One fact that becomes quite clear, having represented numerous victims of motorcycle accidents, is that bikes offer next to no protection for their riders. It makes little difference whether you ride a Harley, Suzuki, Yamaha or Honda, larger vehicle including cars, SUVs, minivans and semi tractor-trailers can inflict serious injuries to a rider in the case of a crash. Deaths from car-bike wrecks and bike-truck accidents are also common.

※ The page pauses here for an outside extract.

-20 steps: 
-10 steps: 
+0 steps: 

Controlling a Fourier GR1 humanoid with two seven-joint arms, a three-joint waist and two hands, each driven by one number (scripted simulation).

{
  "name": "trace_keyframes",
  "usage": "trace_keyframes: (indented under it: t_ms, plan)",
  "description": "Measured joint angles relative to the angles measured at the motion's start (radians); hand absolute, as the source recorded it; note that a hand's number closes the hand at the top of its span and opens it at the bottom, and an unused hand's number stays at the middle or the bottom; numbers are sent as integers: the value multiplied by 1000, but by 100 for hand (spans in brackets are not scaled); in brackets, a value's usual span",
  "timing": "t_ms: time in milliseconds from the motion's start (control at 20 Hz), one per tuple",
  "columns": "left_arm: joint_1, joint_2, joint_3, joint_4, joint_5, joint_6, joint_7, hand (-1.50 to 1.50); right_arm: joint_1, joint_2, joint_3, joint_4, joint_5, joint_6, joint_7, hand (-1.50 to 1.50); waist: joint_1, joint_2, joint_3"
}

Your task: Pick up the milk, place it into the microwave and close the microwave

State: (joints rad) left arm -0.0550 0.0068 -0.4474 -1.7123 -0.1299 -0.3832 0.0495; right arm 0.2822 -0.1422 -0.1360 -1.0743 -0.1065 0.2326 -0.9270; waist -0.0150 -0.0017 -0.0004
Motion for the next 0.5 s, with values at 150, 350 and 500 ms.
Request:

It is because of this fact that riding a motorcycle leaves very little margin for error. The freedom of two-wheel travel on the open road must always be balanced by the dangers awaiting even the most careful biker. This is why, as a Maryland motorcycle accident lawyer, I am quick to remind anyone contemplating owning a chopper, cruiser, standard or so-called crotch-rocket, be careful and use every piece of safety equipment available to you.
One recent motorcycle crash points out the potential finality of any traffic accident. According to news reports, a 31-year-old rider died following a collision with a van on Route 301 in Waldorf, MD. The accident occurred late on a Saturday afternoon when Deven Rachar Blackshear hit the side of a 2005 Chrysler Town & Country that was pulling out of a parking lot onto the highway.
According to Maryland State Police, the man’s Ducati was traveling northbound on U.S. 301 near Route 5 just before 6pm when his motorcycle hit the minivan and went airborne. The rider and bike traveled a short distance and collided with a southbound Chevrolet HHR. Police claim that the speed of the 2009 Ducati played a part in the fatal accident.
As a result of the crash, Blackshear reportedly suffered from severe head trauma and a broken neck. He was transported by police medivac helicopter to R Adams Cowley Shock Trauma Center in Baltimore, but died not long after from his injuries.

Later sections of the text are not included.